Nevertheless Duke Harald’s sense of urgency remained. There was still the problem of the aliens. And, a part of that problem, and yet peculiarly distinct, was his own private plan, now working so slowly towards fruition. As premier duke of Arkady, he had been able to persuade the Council to send him on this quest. But he was not naive enough to think that grudging consent meant an end to opposition. For he had rivals in the Council—Duke Charles, for one. And if those rivals came to realize how near completion were his plans—attainment of the esper skill was all that he now needed—then the noble weather vanes would change their minds, vote for his recall, and bring in a Terran adept. The more fools they, to risk another Altair!

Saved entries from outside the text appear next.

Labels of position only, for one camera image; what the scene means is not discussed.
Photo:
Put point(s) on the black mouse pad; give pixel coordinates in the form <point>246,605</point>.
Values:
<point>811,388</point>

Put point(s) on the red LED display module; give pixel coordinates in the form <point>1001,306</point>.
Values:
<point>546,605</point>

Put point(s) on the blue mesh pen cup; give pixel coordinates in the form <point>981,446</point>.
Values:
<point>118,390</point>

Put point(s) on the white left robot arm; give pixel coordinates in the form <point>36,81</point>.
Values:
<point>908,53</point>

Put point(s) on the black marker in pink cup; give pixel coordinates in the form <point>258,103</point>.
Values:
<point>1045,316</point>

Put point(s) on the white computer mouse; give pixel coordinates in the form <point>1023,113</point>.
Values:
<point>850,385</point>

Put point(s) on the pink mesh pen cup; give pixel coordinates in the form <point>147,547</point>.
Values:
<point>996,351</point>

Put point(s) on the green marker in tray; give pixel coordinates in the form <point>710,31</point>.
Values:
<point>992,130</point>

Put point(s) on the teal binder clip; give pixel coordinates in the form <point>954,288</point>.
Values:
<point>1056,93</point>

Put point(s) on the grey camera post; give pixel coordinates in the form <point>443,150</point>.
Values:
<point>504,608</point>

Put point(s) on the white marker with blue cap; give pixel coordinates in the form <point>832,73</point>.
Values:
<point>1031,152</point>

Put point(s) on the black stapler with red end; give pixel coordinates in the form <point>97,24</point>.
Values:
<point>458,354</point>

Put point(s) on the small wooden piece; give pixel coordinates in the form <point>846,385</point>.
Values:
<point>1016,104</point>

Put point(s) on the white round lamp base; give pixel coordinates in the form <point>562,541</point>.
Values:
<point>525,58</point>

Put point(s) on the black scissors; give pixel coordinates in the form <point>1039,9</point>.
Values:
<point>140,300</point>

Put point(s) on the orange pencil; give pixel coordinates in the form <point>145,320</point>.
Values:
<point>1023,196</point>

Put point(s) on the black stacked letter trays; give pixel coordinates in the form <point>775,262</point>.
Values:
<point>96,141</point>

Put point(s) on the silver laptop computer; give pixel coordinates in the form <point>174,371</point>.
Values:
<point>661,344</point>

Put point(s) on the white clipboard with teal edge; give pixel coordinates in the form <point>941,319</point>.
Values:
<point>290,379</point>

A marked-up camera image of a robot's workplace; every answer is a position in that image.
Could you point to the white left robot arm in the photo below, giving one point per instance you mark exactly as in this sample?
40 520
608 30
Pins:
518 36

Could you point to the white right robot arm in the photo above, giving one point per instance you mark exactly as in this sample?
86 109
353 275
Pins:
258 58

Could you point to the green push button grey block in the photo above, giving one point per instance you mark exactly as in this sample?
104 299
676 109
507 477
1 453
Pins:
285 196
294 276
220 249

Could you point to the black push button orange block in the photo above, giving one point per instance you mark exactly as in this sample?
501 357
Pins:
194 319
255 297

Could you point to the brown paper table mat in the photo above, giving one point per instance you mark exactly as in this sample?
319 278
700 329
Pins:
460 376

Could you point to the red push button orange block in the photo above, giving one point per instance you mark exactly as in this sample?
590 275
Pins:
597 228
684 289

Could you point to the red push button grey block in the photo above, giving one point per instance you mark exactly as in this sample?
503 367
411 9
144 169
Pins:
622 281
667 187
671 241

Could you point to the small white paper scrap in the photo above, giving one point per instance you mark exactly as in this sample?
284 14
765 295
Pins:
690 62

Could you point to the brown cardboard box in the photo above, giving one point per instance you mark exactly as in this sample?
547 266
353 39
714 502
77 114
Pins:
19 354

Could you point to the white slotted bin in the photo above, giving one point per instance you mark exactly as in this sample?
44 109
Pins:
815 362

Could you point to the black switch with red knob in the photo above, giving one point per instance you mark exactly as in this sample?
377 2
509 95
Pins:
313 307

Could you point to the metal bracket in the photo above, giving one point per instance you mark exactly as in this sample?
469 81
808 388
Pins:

The feeling of impatience was still with him as the hour drew on for another grueling session with his robot therapist. Of all the training at the Institute, these daily sessions seemed least relevant. And yet the adept-masters were without exception firm in their insistence on this aspect of the lengthy course. With slow reluctance Duke Harald made his way to the Hall of Therapy, and to the quiet windowless room where the robot waited.